みんな! コワイナーが出たわよ! 変身して!
(声が聞こえる)
\プリキュア・メタモルフォーゼ!/
(聞いたことがある)
\大いなる希望の力、キュアドリーム!/
\情熱の赤い炎、キュアルージュ!/
\はじけるレモンの香り、キュアレモネード!/
\安らぎの緑の大地、キュアミント!/
\知性の青き泉、キュアアクア!/
(ああ、そうか)
\希望の力と未来の光、華麗に羽ばたく5つの心、Yes! プリキュア5!/
(俺はプリキュアの敵だったんだな)
俺はしゃにむに暴れた。ルージュとアクアの必殺技が俺をひるませる。なおも抵抗しようとする体を、レモネードのプリズムチェーンが拘束した。こうなったら最後の一発だ。そうして放った怨嗟のような光線をミントのミントシールドがたやすく受け止める。なすすべを失い、天を仰ぐ。
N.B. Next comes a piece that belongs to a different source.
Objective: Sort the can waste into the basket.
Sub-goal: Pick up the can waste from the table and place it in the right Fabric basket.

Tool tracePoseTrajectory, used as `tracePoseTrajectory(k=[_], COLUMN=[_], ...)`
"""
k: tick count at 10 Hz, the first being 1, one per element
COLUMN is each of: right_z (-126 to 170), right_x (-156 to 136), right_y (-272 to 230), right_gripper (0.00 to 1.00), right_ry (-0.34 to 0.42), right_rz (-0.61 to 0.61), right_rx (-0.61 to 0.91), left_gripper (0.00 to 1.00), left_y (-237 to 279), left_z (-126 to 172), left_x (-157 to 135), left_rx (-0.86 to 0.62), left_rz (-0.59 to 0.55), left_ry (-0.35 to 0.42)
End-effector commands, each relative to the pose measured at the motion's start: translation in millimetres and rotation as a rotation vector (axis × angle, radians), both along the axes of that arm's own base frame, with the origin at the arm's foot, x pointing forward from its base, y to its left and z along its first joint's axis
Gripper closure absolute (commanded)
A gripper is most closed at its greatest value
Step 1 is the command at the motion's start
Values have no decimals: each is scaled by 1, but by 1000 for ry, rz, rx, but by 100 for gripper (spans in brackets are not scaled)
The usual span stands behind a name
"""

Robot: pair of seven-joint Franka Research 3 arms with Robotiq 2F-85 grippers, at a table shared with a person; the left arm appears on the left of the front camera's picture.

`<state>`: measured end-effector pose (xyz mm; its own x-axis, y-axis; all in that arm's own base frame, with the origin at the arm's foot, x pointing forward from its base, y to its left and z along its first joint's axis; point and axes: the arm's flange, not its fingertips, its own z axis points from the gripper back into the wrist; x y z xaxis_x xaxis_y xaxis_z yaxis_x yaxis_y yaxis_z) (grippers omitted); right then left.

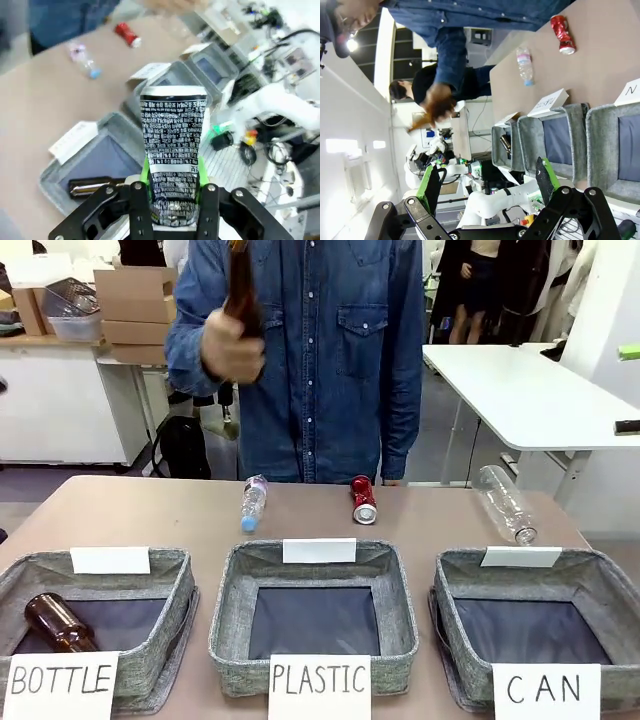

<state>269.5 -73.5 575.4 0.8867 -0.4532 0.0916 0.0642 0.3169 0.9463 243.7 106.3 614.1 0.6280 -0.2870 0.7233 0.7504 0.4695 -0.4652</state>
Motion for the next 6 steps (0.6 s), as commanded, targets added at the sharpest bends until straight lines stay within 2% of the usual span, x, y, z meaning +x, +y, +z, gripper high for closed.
tracePoseTrajectory(k=[1, 2, 3, 5, 6], right_z=[1, 1, 1, 1, 1], right_x=[3, 3, 3, 3, 3], right_y=[0, 0, 0, 0, 0], right_gripper=[0, 0, 0, 0, 0], right_ry=[-26, -26, -26, -26, -26], right_rz=[8, 8, 8, 8, 8], right_rx=[11, 11, 11, 11, 11], left_gripper=[63, 63, 63, 63, 63], left_y=[58, 88, 103, 120, 131], left_z=[19, 18, 12, 4, 2], left_x=[-10, -19, -25, -36, -42], left_rx=[-350, -538, -609, -645, -709], left_rz=[-255, -312, -305, -319, -343], left_ry=[-96, -156, -186, -127, -142])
その彼方。目もくらむ光芒をまとって私の頭上に襲い掛かる、ああそれは、プリキュアシリーズ通してずっと目にしてきた、大好きだった、夢原のぞみ、お前の必殺技、プリキュアシューティングスター。願わくばもうふたたびと甦らないように、この身を深々と貫いてくれ。もう二度と目覚めなくていい。